▶ **MATERIAL TO PROCESS**
- Opening Delimiter -

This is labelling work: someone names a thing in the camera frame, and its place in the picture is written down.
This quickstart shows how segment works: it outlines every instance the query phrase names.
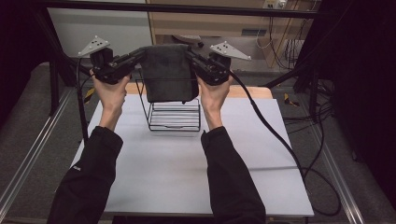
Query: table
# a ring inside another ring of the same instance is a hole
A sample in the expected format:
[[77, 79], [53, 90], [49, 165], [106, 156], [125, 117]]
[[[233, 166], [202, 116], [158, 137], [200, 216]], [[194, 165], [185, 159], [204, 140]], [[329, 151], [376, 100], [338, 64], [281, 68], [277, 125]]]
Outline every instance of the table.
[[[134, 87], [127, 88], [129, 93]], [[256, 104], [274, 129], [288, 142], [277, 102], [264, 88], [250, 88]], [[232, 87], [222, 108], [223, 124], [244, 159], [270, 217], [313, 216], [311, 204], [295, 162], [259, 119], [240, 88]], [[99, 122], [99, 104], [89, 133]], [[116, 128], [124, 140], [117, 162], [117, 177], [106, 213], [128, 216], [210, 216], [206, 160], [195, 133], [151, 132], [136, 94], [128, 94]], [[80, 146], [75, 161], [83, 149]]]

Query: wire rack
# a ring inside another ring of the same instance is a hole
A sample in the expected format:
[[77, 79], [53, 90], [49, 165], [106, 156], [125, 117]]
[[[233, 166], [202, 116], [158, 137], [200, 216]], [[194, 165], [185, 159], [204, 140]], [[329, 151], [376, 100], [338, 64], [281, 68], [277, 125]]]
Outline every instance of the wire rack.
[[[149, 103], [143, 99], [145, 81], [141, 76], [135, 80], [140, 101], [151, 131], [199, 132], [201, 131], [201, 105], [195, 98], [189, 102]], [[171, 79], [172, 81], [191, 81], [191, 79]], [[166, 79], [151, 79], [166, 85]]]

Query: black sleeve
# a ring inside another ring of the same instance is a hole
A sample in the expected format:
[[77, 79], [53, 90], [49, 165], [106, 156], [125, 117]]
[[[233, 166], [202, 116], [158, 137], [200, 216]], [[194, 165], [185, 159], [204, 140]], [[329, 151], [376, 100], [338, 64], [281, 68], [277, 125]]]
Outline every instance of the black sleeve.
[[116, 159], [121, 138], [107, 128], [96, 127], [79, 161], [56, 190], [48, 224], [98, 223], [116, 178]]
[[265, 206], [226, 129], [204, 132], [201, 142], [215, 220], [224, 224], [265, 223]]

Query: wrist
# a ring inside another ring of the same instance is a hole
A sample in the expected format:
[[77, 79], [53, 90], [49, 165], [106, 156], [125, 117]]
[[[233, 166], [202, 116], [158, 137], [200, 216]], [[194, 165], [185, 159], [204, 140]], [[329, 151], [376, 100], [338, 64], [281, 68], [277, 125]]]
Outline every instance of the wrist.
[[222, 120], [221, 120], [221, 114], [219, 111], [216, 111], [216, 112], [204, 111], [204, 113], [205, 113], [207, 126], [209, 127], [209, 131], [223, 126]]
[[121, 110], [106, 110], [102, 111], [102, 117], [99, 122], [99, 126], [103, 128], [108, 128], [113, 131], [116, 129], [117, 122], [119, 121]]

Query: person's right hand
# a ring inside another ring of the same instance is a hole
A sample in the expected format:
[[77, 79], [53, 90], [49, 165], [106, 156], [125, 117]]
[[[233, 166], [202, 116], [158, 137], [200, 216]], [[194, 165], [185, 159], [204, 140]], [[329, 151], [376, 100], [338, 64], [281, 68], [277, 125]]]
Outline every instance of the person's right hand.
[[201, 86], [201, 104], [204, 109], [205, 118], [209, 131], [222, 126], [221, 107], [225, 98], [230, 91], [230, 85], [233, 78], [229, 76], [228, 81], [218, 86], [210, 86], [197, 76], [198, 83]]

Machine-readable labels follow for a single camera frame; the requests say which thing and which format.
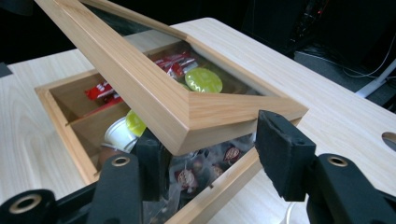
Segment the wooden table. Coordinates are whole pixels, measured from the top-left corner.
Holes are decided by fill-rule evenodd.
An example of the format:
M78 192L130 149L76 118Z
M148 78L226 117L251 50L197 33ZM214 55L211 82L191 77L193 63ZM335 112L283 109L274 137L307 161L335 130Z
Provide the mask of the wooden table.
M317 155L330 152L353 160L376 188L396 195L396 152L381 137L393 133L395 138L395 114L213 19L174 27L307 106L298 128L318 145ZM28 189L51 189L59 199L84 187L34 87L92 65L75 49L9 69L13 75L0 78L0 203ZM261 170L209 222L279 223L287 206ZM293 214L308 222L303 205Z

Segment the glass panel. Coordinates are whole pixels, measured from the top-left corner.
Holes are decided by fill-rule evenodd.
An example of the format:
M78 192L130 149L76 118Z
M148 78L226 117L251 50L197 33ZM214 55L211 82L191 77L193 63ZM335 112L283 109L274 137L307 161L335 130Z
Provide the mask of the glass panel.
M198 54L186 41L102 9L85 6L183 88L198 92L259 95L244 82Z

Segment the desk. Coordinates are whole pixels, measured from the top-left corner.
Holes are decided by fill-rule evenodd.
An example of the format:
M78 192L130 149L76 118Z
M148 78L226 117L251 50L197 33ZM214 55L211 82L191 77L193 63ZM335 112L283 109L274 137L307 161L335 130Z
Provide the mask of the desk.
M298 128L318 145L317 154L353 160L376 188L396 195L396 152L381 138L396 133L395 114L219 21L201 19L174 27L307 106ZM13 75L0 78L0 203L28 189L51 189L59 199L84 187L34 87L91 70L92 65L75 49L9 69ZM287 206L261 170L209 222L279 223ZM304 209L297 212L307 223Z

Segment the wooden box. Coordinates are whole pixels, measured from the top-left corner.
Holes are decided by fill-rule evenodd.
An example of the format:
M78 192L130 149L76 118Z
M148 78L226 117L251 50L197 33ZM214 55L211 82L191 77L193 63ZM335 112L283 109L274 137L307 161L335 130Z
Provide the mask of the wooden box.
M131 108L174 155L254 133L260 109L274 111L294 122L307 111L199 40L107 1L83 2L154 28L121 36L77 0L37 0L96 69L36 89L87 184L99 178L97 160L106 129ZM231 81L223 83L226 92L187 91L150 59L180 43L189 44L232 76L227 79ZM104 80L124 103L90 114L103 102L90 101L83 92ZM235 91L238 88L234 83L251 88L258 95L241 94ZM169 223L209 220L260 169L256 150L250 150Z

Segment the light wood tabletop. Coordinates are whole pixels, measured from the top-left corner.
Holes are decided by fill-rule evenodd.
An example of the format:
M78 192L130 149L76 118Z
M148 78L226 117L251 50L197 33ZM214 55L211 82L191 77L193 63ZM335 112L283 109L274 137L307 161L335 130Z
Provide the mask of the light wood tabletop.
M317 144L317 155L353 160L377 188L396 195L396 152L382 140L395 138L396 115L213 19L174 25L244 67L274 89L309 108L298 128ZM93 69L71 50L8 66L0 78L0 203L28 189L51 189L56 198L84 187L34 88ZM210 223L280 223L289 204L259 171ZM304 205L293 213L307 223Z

- Closing Delimiter -
- Opening Delimiter -

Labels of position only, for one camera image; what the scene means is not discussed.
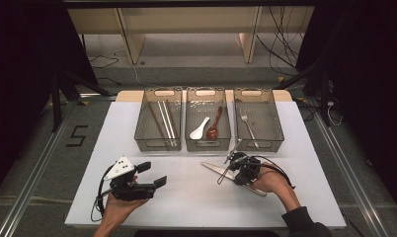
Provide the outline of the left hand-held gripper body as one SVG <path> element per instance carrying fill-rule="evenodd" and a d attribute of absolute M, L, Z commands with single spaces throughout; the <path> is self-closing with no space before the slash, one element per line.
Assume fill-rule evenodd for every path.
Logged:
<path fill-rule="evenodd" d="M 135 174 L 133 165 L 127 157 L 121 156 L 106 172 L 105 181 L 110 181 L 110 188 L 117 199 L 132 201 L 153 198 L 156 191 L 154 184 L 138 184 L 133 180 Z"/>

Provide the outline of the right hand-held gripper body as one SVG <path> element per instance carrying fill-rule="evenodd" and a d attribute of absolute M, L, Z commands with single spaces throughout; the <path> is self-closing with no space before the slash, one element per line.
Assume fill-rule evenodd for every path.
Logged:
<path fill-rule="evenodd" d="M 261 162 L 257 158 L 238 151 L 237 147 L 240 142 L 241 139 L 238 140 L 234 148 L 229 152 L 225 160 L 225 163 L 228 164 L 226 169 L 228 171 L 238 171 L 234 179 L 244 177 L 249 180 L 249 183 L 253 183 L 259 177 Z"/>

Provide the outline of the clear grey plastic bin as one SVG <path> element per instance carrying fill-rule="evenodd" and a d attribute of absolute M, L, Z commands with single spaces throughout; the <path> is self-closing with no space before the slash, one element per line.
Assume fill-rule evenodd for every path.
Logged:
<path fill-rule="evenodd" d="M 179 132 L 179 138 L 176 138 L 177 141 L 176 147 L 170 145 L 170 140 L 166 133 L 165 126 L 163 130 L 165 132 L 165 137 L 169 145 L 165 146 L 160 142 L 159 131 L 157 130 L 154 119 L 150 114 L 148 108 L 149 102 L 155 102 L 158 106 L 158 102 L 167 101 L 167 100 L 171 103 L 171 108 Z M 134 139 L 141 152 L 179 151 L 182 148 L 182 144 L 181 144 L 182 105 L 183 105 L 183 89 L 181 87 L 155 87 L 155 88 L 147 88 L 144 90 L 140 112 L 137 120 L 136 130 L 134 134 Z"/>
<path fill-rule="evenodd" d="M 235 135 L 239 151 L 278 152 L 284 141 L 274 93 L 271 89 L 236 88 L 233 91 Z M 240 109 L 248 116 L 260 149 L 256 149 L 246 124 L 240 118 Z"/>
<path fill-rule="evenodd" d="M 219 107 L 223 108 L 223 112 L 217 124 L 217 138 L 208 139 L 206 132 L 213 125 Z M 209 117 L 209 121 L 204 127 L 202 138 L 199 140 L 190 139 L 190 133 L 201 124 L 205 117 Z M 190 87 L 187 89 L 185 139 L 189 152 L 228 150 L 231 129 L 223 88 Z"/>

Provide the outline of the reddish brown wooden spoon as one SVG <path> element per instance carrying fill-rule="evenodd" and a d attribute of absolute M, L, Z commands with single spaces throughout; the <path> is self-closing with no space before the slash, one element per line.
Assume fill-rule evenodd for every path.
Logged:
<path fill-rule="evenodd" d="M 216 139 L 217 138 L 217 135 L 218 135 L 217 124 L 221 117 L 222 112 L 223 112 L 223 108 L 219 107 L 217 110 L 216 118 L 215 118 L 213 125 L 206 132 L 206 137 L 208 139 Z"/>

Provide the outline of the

- Closing Delimiter -

▶ **WHAT TO WORK ON**
Would you copy every line from the listing above that has the string "held" in it?

▶ **ANSWER BOX**
Provide the outline of the left hand-held gripper body as one SVG <path> element per instance carrying fill-rule="evenodd" and a d attribute of absolute M, L, Z commands with single spaces throughout; the <path> is self-closing with no space before the slash, one element per line.
Provide the outline of the right hand-held gripper body as one SVG <path> element per instance carrying fill-rule="evenodd" and a d attribute of absolute M, L, Z commands with single spaces throughout; the <path> is self-closing with no space before the slash, one element per line.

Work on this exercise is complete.